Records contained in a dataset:
* * * * * * *

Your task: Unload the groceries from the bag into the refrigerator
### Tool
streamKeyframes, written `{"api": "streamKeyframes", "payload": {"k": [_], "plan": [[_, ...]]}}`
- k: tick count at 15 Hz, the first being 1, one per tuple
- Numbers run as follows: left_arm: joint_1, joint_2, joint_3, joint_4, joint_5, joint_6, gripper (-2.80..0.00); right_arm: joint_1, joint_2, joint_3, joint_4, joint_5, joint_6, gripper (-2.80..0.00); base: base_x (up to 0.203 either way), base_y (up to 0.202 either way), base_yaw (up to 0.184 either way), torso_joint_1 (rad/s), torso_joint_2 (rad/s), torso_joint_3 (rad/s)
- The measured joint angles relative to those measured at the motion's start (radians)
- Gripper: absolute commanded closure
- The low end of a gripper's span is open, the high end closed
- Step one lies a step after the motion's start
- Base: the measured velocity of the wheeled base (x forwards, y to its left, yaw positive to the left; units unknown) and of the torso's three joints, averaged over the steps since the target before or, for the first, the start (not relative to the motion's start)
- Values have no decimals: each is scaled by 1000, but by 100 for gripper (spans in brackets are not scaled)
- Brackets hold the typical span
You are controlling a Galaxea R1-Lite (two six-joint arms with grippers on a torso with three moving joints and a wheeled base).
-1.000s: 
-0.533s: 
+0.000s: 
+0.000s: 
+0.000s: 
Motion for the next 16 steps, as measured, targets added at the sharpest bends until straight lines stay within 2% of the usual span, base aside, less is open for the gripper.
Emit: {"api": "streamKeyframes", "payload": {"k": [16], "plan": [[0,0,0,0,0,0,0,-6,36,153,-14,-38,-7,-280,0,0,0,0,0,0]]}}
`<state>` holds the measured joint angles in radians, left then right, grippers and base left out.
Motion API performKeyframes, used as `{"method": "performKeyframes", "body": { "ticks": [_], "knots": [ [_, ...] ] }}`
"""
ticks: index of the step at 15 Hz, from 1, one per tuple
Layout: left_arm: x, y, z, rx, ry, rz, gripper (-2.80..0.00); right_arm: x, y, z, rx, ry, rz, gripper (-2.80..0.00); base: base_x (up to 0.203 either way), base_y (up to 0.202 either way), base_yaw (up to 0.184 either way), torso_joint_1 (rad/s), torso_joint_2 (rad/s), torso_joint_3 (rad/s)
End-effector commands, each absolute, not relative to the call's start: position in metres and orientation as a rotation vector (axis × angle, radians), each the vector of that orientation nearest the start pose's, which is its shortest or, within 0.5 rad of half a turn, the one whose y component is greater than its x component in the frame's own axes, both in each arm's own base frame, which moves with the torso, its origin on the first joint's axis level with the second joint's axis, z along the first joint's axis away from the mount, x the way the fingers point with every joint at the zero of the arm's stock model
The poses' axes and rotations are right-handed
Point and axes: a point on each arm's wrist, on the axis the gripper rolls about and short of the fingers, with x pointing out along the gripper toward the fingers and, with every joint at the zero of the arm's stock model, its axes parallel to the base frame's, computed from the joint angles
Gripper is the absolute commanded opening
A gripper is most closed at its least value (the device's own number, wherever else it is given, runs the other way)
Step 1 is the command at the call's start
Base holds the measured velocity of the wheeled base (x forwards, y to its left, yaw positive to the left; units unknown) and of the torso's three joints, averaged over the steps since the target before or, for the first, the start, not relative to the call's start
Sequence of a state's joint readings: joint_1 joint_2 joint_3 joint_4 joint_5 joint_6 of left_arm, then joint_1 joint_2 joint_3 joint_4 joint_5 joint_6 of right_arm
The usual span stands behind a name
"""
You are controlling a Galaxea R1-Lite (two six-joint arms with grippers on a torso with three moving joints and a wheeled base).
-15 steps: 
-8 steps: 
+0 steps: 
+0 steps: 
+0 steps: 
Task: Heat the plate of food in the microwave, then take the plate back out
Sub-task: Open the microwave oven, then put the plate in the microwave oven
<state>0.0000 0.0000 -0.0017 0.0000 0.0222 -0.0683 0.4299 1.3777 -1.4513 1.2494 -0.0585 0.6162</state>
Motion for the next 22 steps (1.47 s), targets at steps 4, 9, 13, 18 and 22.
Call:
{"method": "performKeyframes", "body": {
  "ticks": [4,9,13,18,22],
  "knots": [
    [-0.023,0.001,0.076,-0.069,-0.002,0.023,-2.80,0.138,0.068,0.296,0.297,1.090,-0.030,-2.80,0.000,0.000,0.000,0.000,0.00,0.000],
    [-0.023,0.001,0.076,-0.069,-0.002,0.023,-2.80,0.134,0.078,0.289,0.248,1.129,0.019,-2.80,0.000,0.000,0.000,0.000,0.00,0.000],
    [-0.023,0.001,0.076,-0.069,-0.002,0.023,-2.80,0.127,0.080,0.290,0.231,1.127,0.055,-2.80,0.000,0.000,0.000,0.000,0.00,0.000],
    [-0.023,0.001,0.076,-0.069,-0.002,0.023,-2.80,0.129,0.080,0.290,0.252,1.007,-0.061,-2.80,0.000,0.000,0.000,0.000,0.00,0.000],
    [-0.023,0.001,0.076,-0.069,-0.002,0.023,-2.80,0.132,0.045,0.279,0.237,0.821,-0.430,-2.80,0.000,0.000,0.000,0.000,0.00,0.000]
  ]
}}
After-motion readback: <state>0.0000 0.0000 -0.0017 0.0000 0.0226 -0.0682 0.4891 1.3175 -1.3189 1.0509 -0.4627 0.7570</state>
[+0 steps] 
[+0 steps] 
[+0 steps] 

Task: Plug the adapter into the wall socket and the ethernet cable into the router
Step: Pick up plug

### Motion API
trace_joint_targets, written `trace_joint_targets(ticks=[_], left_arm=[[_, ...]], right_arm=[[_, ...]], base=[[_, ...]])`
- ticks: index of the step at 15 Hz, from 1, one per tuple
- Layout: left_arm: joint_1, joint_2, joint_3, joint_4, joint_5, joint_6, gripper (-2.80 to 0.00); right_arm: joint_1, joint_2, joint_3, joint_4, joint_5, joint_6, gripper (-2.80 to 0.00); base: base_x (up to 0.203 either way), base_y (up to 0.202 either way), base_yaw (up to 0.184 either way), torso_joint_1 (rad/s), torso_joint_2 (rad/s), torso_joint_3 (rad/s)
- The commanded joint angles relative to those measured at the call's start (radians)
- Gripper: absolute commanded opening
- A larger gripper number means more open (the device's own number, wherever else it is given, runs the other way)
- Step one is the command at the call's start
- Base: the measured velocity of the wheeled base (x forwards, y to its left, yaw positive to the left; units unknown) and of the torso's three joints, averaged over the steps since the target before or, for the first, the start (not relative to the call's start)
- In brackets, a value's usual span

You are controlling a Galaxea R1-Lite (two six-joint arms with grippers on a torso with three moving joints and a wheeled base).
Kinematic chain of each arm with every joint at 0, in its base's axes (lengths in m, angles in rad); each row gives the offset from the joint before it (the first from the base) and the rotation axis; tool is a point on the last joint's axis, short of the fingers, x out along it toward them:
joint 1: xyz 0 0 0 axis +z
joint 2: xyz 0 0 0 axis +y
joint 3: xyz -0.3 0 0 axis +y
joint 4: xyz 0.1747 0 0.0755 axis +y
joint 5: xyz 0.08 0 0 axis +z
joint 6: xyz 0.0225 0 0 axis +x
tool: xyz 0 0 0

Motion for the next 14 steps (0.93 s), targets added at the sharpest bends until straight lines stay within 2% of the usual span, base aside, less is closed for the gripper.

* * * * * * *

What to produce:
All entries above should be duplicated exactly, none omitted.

Answer space:
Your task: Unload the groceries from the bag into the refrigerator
### Tool
streamKeyframes, written `{"api": "streamKeyframes", "payload": {"k": [_], "plan": [[_, ...]]}}`
- k: tick count at 15 Hz, the first being 1, one per tuple
- Numbers run as follows: left_arm: joint_1, joint_2, joint_3, joint_4, joint_5, joint_6, gripper (-2.80..0.00); right_arm: joint_1, joint_2, joint_3, joint_4, joint_5, joint_6, gripper (-2.80..0.00); base: base_x (up to 0.203 either way), base_y (up to 0.202 either way), base_yaw (up to 0.184 either way), torso_joint_1 (rad/s), torso_joint_2 (rad/s), torso_joint_3 (rad/s)
- The measured joint angles relative to those measured at the motion's start (radians)
- Gripper: absolute commanded closure
- The low end of a gripper's span is open, the high end closed
- Step one lies a step after the motion's start
- Base: the measured velocity of the wheeled base (x forwards, y to its left, yaw positive to the left; units unknown) and of the torso's three joints, averaged over the steps since the target before or, for the first, the start (not relative to the motion's start)
- Values have no decimals: each is scaled by 1000, but by 100 for gripper (spans in brackets are not scaled)
- Brackets hold the typical span
You are controlling a Galaxea R1-Lite (two six-joint arms with grippers on a torso with three moving joints and a wheeled base).
-1.000s: 
-0.533s: 
+0.000s: 
+0.000s: 
+0.000s: 
Motion for the next 16 steps, as measured, targets added at the sharpest bends until straight lines stay within 2% of the usual span, base aside, less is open for the gripper.
Emit: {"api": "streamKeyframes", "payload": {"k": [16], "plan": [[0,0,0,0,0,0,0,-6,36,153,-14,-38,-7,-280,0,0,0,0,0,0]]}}
`<state>` holds the measured joint angles in radians, left then right, grippers and base left out.
Motion API performKeyframes, used as `{"method": "performKeyframes", "body": { "ticks": [_], "knots": [ [_, ...] ] }}`
"""
ticks: index of the step at 15 Hz, from 1, one per tuple
Layout: left_arm: x, y, z, rx, ry, rz, gripper (-2.80..0.00); right_arm: x, y, z, rx, ry, rz, gripper (-2.80..0.00); base: base_x (up to 0.203 either way), base_y (up to 0.202 either way), base_yaw (up to 0.184 either way), torso_joint_1 (rad/s), torso_joint_2 (rad/s), torso_joint_3 (rad/s)
End-effector commands, each absolute, not relative to the call's start: position in metres and orientation as a rotation vector (axis × angle, radians), each the vector of that orientation nearest the start pose's, which is its shortest or, within 0.5 rad of half a turn, the one whose y component is greater than its x component in the frame's own axes, both in each arm's own base frame, which moves with the torso, its origin on the first joint's axis level with the second joint's axis, z along the first joint's axis away from the mount, x the way the fingers point with every joint at the zero of the arm's stock model
The poses' axes and rotations are right-handed
Point and axes: a point on each arm's wrist, on the axis the gripper rolls about and short of the fingers, with x pointing out along the gripper toward the fingers and, with every joint at the zero of the arm's stock model, its axes parallel to the base frame's, computed from the joint angles
Gripper is the absolute commanded opening
A gripper is most closed at its least value (the device's own number, wherever else it is given, runs the other way)
Step 1 is the command at the call's start
Base holds the measured velocity of the wheeled base (x forwards, y to its left, yaw positive to the left; units unknown) and of the torso's three joints, averaged over the steps since the target before or, for the first, the start, not relative to the call's start
Sequence of a state's joint readings: joint_1 joint_2 joint_3 joint_4 joint_5 joint_6 of left_arm, then joint_1 joint_2 joint_3 joint_4 joint_5 joint_6 of right_arm
The usual span stands behind a name
"""
You are controlling a Galaxea R1-Lite (two six-joint arms with grippers on a torso with three moving joints and a wheeled base).
-15 steps: 
-8 steps: 
+0 steps: 
+0 steps: 
+0 steps: 
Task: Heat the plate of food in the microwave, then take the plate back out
Sub-task: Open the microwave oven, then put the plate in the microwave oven
<state>0.0000 0.0000 -0.0017 0.0000 0.0222 -0.0683 0.4299 1.3777 -1.4513 1.2494 -0.0585 0.6162</state>
Motion for the next 22 steps (1.47 s), targets at steps 4, 9, 13, 18 and 22.
Call:
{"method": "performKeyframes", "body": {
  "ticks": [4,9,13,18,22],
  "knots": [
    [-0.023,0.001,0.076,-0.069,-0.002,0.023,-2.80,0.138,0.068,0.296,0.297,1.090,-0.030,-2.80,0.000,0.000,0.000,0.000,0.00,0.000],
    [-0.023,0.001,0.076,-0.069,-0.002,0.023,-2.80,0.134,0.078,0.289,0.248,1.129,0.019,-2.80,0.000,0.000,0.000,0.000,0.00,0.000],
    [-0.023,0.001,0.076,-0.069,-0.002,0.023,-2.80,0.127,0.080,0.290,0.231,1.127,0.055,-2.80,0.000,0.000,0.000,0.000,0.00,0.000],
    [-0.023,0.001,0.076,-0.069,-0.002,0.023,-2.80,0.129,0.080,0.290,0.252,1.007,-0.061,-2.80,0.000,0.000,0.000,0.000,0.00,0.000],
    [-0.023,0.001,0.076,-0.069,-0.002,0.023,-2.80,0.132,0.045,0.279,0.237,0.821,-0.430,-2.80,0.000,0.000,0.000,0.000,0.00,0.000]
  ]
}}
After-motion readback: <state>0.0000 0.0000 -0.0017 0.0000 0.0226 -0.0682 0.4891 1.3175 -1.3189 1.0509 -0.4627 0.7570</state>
[+0 steps] 
[+0 steps] 
[+0 steps] 

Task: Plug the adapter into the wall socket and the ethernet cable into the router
Step: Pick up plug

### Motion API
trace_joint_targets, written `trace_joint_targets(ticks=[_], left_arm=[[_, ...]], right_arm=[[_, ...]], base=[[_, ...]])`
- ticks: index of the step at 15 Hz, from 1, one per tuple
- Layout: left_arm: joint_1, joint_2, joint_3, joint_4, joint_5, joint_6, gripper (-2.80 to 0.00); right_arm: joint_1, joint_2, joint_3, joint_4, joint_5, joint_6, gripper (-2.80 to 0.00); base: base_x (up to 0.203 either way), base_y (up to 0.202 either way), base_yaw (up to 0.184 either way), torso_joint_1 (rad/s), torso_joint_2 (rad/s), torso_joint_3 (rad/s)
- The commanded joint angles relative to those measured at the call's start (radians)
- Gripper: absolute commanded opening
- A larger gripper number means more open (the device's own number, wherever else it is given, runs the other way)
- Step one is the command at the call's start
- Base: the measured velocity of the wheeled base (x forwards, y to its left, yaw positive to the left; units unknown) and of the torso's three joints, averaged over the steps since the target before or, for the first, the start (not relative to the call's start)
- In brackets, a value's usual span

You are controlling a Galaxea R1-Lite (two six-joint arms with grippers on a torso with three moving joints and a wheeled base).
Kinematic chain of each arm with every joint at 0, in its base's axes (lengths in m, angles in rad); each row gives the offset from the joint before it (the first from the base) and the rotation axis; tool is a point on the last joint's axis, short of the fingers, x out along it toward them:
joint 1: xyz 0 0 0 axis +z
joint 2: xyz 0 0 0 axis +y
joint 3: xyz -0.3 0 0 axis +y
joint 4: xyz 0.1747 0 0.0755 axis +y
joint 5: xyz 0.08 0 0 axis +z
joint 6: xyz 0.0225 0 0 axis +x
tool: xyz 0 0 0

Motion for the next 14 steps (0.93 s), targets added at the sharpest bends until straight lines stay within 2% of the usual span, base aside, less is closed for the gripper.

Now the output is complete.